The trial judge awarded $200,000 general damages against Rabinowitz, Bergman and Artcraft, jointly and severally; $200,000 aggravated damages and $250,000 punitive damages against Rabinowitz; and $50,000 punitive damages against Bergman.
The Court of Appeal unanimously upheld the decision of the trial judge. The Court clarified the degree of involvement necessary to meet the requirements of concerted action liability. Although Bergman did not write, publicly approve or repeat the defamatory statements, the Court of Appeal upheld the trial judge’s decision that there was a common design between Bergman and Rabinowitz to cause harm to Rutman. Bergman’s involvement in furthering this common purpose was sufficient to hold him jointly and severally liable for Rabinowitz’s tortious acts.
The Court of Appeal also upheld the substantial damages award of $700,000. The Court emphasized that in assessing the damages incurred by victims of internet defamation, courts must consider the interactive nature, the anonymity, and the worldwide ubiquity of statements posted on the internet.

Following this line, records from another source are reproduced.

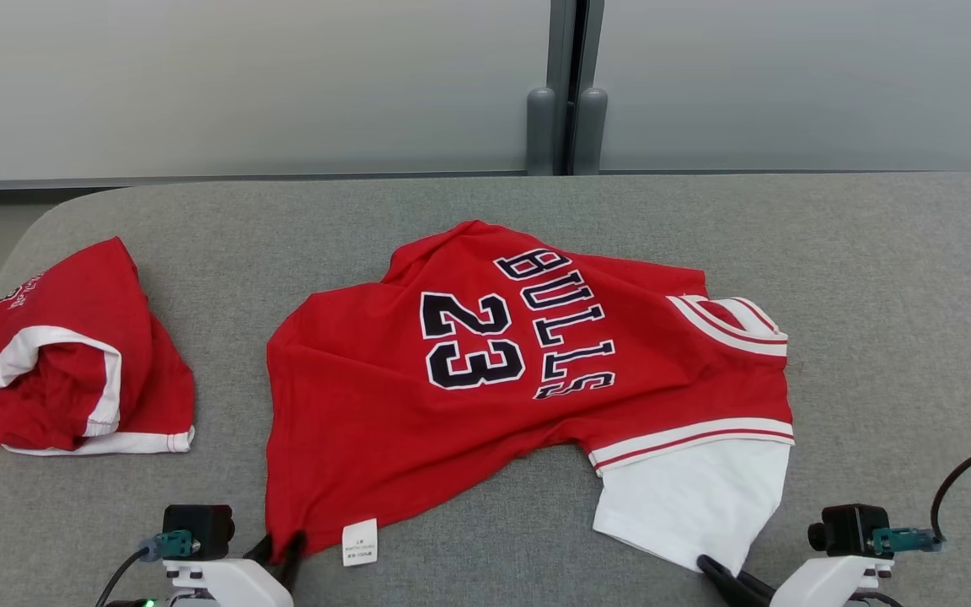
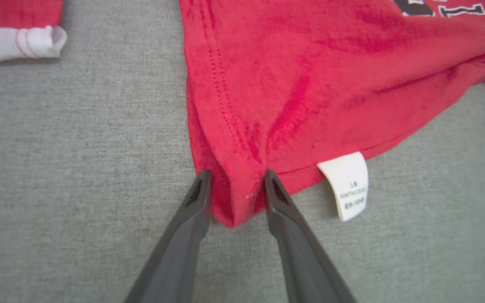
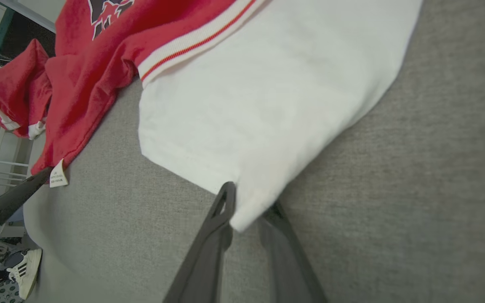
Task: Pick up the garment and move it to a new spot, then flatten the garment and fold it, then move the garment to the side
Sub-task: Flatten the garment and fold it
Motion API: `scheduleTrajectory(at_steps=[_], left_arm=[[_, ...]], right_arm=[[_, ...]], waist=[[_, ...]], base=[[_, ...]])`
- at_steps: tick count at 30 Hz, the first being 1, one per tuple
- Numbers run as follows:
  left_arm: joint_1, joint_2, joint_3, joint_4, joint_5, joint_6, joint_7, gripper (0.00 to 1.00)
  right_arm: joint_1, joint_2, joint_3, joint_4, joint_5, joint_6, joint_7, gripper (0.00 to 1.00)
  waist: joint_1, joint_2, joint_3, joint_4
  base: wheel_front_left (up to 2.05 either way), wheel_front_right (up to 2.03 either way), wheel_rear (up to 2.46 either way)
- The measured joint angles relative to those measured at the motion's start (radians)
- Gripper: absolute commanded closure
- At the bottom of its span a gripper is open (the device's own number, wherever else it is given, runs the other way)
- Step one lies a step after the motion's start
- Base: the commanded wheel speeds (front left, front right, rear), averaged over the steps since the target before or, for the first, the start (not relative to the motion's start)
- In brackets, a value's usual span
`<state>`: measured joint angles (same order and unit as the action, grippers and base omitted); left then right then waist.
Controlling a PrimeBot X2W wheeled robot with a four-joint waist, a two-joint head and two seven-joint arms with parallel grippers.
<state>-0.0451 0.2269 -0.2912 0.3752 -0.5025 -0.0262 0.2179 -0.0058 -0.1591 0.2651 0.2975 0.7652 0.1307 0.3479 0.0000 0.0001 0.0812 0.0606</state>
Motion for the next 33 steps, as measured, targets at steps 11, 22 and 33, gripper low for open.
scheduleTrajectory(at_steps=[11, 22, 33], left_arm=[[-0.011, 0.006, 0.008, 0.039, -0.008, -0.012, -0.062, 1.00], [-0.056, 0.052, 0.020, -0.102, 0.005, -0.011, -0.083, 1.00], [-0.474, 0.087, 0.004, -0.073, 0.029, -0.072, -0.053, 1.00]], right_arm=[[-0.017, -0.019, -0.004, -0.028, 0.030, 0.000, -0.114, 1.00], [-0.102, -0.095, 0.002, -0.188, 0.087, 0.000, -0.299, 1.00], [-0.516, -0.197, 0.057, -0.144, 0.183, 0.000, -0.405, 1.00]], waist=[[0.0000, 0.0000, -0.012, -0.003], [0.0000, 0.0000, -0.012, -0.009], [0.0000, 0.0000, 0.133, -0.019]], base=[[0.00, 0.00, 0.00], [0.00, 0.00, 0.00], [0.00, 0.00, 0.00]])
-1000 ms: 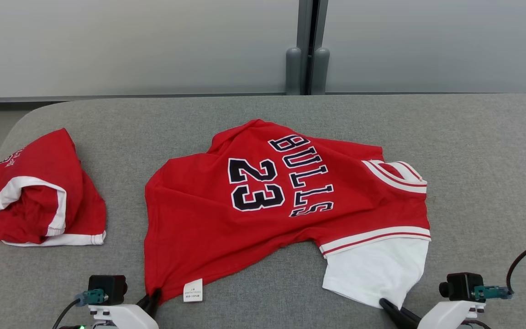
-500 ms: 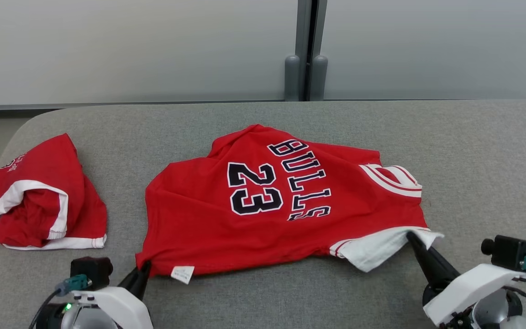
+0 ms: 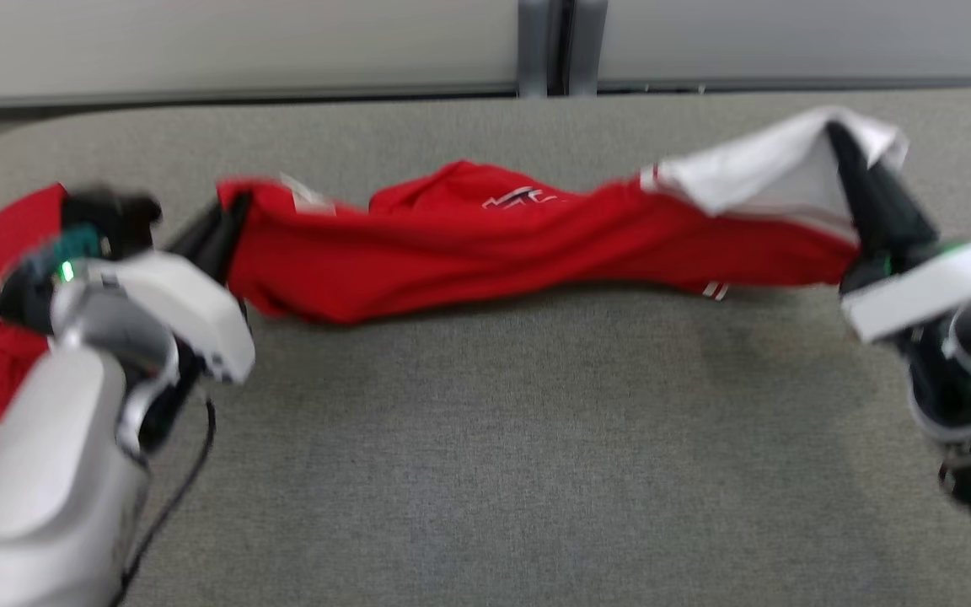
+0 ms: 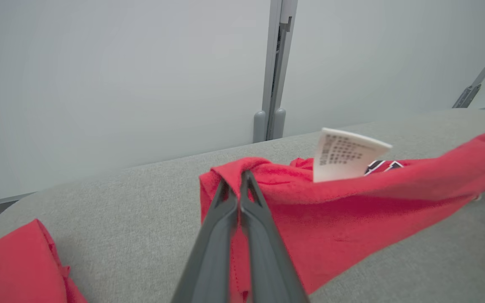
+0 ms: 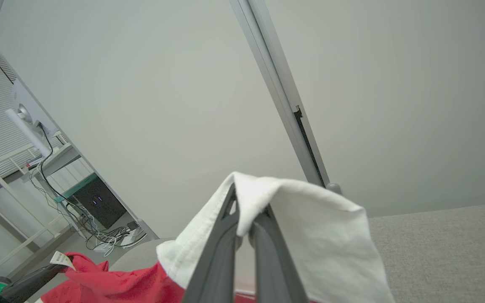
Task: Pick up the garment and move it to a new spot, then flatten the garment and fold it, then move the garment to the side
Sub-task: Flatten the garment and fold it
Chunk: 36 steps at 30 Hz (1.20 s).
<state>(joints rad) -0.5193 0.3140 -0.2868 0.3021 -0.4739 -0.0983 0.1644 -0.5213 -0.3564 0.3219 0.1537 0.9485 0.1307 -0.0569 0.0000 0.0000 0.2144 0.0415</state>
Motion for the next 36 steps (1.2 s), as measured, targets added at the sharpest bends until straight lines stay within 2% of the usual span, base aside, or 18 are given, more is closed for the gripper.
scheduleTrajectory(at_steps=[4, 5, 11, 15, 16, 19, 24, 28, 32, 36], left_arm=[[-0.223, 0.008, -0.035, 0.091, 0.000, -0.021, 0.014, 1.00], [-0.223, 0.008, -0.035, 0.091, 0.000, -0.021, 0.014, 1.00], [-0.563, 0.014, -0.091, 0.225, 0.009, -0.031, 0.004, 1.00], [-0.754, 0.013, -0.126, 0.312, -0.015, -0.031, -0.008, 1.00], [-0.844, 0.016, -0.144, 0.345, -0.028, -0.032, -0.024, 1.00], [-0.958, 0.005, -0.138, 0.410, -0.086, -0.032, -0.050, 1.00], [-1.074, -0.013, -0.161, 0.519, -0.141, -0.032, -0.051, 1.00], [-1.121, -0.016, -0.199, 0.581, -0.158, -0.032, -0.067, 1.00], [-1.118, -0.016, -0.236, 0.625, -0.207, -0.032, -0.075, 1.00], [-1.055, -0.015, -0.286, 0.650, -0.250, -0.032, -0.077, 1.00]], right_arm=[[-0.230, -0.046, 0.058, 0.067, 0.040, 0.000, -0.020, 1.00], [-0.230, -0.046, 0.058, 0.067, 0.040, 0.000, -0.020, 1.00], [-0.576, -0.088, 0.150, 0.186, 0.055, 0.000, -0.053, 1.00], [-0.781, -0.091, 0.187, 0.284, 0.059, 0.000, -0.105, 1.00], [-0.881, -0.100, 0.196, 0.322, 0.072, 0.000, -0.122, 1.00], [-1.007, -0.114, 0.216, 0.362, 0.084, 0.000, -0.142, 1.00], [-1.172, -0.135, 0.258, 0.432, 0.097, 0.000, -0.166, 1.00], [-1.241, -0.153, 0.307, 0.463, 0.109, 0.000, -0.179, 1.00], [-1.256, -0.158, 0.362, 0.482, 0.149, 0.000, -0.178, 1.00], [-1.210, -0.194, 0.446, 0.471, 0.180, 0.000, -0.154, 1.00]], waist=[[0.0001, 0.0000, 0.086, -0.005], [0.0001, 0.0000, 0.086, -0.005], [0.0000, 0.0000, 0.215, -0.018], [0.0000, 0.0000, 0.284, -0.027], [0.0000, 0.0000, 0.313, -0.031], [0.0000, 0.0000, 0.346, -0.037], [0.0000, 0.0000, 0.357, -0.046], [0.0000, 0.0000, 0.341, -0.051], [0.0000, 0.0000, 0.322, -0.062], [0.0000, 0.0000, 0.298, -0.069]], base=[[0.00, 0.00, 0.00], [0.00, 0.00, 0.00], [0.00, 0.00, 0.00], [0.00, 0.00, 0.00], [0.00, 0.00, 0.00], [0.00, 0.00, 0.00], [0.00, 0.00, 0.00], [0.00, 0.00, 0.00], [0.00, 0.00, 0.00], [0.00, 0.00, 0.00]])
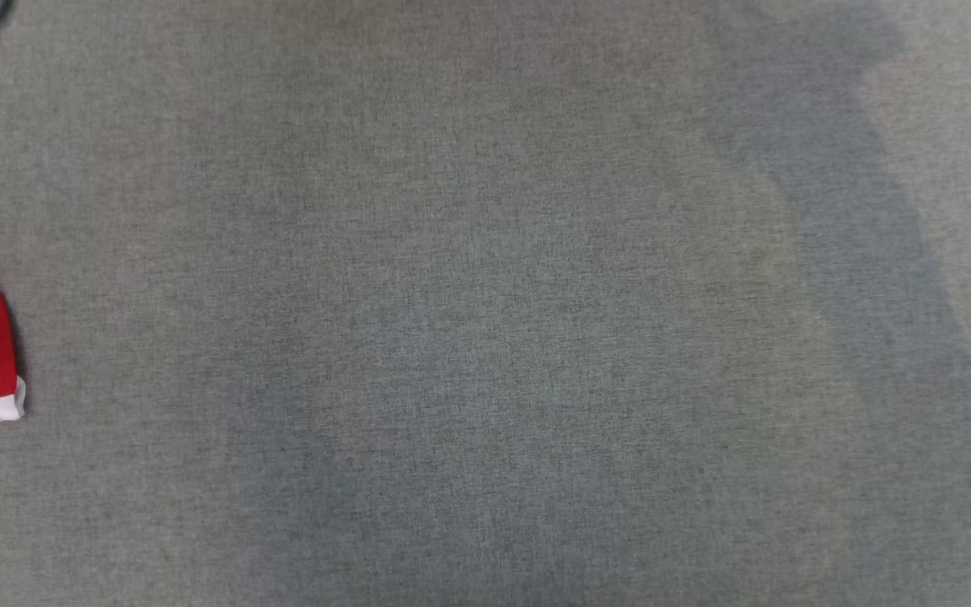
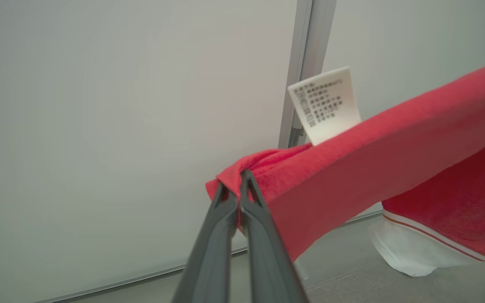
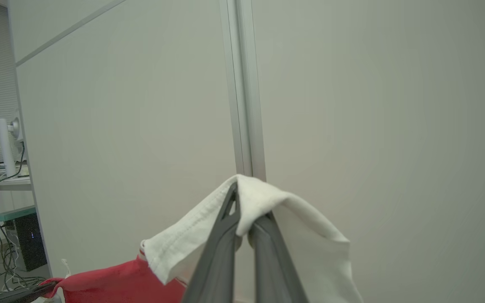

The Court also affirmed that Plaintiffs are under no obligation to prove actual loss or injury and general damages are presumed in defamation cases upon the publication of the false statement, even where Plaintiffs are not aware of any specific reputational injury.
The appellants have sought leave to appeal the damages award to the Supreme Court of Canada.
Helen A. Daley and Michael Finley of Wardle Daley Bernstein Bieber LLP acted for the appellants Moishe Bergman and Artcraft Company Inc.